▶ **Activity**
When you reach the line containing "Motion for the", begin copying, and keep copying each line exactly until the listing ends.

▶ **Source data**

########################################

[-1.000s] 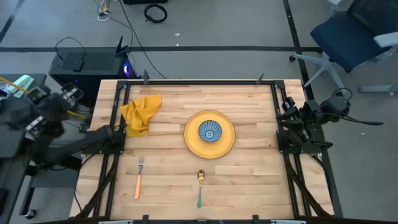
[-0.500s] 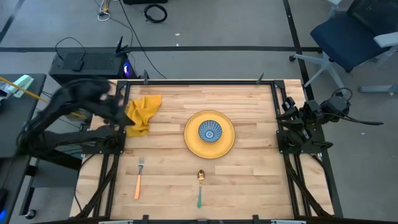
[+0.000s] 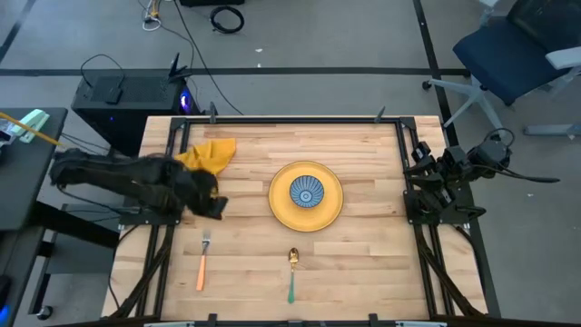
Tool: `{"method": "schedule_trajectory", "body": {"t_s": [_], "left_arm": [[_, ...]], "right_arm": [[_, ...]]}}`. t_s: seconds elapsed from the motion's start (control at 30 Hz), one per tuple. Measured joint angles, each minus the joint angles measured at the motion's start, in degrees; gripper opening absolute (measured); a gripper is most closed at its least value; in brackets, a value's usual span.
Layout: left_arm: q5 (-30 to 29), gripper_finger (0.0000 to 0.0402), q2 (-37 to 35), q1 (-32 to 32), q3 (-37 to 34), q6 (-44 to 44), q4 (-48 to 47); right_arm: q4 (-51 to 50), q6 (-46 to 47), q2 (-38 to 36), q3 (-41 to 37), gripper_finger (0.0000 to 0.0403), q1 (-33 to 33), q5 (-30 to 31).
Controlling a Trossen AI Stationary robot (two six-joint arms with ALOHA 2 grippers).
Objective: Set table place
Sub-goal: Put the orange fork to the left side of the gold plate
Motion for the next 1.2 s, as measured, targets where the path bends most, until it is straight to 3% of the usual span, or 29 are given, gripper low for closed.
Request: {"method": "schedule_trajectory", "body": {"t_s": [0.2,0.43,0.57,0.77,1.2], "left_arm": [[-4.3,0.0031,4.0,-16.8,0.9,-16.3,0.6],[-18.1,0.0029,7.5,-35.7,1.6,-40.3,-0.6],[-19.1,0.0031,11.6,-42.5,1.6,-50.4,-6.2],[-17.3,0.0026,17.1,-44.2,1.6,-52.6,-11.8],[-17.9,0.0031,25.7,-43.3,1.6,-49.2,-3.5]], "right_arm": [[0.0,0.0,0.0,0.0,0.011,0.0,0.0],[0.0,0.0,0.0,0.0,0.011,0.0,0.0],[0.0,0.0,0.0,0.0,0.011,0.0,0.0],[0.0,0.0,0.0,0.0,0.011,0.0,0.0],[0.0,0.0,0.0,0.0,0.0109,0.0,0.0]]}}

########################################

▶ **Exercise answer**
Motion for the next 1.2 s, as measured, targets where the path bends most, until it is straight to 3% of the usual span, or 29 are given, gripper low for closed.
Request: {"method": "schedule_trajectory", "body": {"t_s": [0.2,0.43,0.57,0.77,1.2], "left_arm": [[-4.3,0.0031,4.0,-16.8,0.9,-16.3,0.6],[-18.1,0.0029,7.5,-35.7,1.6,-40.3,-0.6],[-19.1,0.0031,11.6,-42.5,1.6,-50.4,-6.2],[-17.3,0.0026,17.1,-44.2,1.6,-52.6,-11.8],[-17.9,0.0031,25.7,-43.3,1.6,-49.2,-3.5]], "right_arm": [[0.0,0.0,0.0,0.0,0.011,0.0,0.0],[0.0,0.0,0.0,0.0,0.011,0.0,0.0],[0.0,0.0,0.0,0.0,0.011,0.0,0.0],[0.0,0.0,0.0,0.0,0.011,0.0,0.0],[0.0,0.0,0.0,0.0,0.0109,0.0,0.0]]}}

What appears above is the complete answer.